- Exercise details -
Return each line of the listing in which the word "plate" appears.

- Provided material -
• • •

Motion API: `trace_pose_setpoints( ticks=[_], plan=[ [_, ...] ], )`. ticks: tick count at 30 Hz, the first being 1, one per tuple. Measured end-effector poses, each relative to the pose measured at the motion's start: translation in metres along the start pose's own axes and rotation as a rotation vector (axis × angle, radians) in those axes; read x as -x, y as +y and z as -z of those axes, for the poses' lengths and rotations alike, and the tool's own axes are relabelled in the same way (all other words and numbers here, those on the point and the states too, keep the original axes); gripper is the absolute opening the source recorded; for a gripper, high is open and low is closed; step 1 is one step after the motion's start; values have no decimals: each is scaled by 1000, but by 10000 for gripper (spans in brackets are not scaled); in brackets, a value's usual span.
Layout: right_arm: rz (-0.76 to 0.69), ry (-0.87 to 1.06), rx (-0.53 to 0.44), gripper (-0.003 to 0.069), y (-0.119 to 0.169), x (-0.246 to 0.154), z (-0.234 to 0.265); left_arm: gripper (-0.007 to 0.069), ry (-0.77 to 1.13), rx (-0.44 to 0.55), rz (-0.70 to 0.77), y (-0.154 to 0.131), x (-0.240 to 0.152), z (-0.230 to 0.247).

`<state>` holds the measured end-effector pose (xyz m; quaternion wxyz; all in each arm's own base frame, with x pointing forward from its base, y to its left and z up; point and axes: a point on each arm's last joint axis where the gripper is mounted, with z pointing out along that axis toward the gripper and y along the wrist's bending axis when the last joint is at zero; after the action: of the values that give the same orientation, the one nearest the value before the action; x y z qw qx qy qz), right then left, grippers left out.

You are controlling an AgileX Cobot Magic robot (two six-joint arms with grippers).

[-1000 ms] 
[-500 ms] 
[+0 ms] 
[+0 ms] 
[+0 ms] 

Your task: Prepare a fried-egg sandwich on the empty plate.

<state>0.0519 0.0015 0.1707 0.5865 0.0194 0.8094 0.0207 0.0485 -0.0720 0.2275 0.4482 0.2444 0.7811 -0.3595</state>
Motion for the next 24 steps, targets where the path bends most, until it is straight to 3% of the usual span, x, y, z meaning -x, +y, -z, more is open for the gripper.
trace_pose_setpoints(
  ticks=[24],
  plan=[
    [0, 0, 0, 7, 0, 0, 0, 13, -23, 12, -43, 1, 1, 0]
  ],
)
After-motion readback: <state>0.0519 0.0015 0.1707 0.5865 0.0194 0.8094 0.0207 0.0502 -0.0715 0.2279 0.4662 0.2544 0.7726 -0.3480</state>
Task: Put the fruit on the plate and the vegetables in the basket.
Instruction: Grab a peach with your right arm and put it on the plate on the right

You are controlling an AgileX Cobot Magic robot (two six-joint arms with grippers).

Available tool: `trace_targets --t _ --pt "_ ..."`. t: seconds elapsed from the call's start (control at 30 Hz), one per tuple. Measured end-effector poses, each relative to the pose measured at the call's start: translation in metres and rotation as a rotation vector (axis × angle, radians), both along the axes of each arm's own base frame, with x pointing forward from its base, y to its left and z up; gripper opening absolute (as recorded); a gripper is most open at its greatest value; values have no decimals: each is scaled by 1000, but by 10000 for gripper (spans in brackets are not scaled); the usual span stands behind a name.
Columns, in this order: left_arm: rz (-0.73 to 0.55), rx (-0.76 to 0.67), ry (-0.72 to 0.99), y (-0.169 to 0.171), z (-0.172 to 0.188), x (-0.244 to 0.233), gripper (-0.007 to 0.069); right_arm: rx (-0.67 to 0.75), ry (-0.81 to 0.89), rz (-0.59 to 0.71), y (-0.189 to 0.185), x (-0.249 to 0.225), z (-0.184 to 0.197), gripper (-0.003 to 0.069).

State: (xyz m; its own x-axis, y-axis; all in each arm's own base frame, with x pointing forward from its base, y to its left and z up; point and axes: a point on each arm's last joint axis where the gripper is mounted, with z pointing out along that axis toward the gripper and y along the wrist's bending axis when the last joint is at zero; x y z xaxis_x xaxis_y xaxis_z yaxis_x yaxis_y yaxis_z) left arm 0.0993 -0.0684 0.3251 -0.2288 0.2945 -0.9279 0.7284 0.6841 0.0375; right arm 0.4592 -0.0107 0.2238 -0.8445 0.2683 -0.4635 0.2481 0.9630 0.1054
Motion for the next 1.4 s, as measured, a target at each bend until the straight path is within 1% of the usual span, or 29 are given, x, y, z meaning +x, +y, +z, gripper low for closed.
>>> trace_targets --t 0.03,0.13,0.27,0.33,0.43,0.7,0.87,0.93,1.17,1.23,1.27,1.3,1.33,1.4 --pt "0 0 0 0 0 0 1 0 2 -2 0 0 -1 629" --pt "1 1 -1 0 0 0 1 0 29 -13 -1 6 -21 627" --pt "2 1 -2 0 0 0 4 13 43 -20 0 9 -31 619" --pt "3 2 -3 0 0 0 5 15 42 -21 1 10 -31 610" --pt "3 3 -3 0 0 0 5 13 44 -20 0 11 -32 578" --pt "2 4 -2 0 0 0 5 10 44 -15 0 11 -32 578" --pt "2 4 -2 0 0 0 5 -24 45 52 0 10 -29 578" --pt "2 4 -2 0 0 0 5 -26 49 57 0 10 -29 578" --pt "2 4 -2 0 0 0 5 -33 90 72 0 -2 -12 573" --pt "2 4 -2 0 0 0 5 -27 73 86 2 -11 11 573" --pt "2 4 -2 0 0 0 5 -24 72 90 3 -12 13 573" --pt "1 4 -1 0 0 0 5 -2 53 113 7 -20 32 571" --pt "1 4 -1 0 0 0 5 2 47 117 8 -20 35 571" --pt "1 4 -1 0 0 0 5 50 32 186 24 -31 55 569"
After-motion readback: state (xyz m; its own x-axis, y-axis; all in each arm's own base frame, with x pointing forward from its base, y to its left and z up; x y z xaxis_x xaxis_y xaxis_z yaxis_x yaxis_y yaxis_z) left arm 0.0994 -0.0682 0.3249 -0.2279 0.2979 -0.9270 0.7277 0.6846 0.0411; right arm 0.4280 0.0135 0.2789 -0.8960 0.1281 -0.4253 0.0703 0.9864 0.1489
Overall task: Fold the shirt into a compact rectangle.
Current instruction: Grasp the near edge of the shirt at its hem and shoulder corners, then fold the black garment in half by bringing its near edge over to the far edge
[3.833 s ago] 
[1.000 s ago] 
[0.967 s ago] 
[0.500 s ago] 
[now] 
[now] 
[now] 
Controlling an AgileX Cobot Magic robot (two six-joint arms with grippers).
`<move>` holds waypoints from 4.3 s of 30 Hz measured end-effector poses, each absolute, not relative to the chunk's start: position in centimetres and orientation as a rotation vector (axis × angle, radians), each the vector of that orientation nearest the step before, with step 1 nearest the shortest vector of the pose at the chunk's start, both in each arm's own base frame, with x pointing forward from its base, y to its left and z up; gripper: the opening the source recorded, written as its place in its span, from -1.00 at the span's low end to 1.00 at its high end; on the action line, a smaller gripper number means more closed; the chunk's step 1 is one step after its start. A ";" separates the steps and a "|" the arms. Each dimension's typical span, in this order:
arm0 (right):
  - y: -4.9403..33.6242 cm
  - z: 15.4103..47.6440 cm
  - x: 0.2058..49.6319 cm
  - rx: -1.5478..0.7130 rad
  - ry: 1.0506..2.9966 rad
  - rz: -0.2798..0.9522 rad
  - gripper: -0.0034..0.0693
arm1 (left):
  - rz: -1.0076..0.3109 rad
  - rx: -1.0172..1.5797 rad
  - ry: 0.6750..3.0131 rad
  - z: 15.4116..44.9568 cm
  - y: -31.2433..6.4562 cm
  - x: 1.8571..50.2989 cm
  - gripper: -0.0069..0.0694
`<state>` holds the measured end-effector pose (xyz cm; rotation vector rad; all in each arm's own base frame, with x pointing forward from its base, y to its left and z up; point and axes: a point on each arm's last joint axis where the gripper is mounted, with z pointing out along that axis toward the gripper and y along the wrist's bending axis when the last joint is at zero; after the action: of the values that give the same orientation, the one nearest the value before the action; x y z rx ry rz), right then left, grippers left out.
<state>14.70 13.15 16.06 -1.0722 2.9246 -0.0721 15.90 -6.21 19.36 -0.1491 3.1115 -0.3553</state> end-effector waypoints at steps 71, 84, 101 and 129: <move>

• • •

- Solution for this problem -
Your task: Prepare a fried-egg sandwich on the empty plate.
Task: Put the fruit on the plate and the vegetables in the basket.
Instruction: Grab a peach with your right arm and put it on the plate on the right

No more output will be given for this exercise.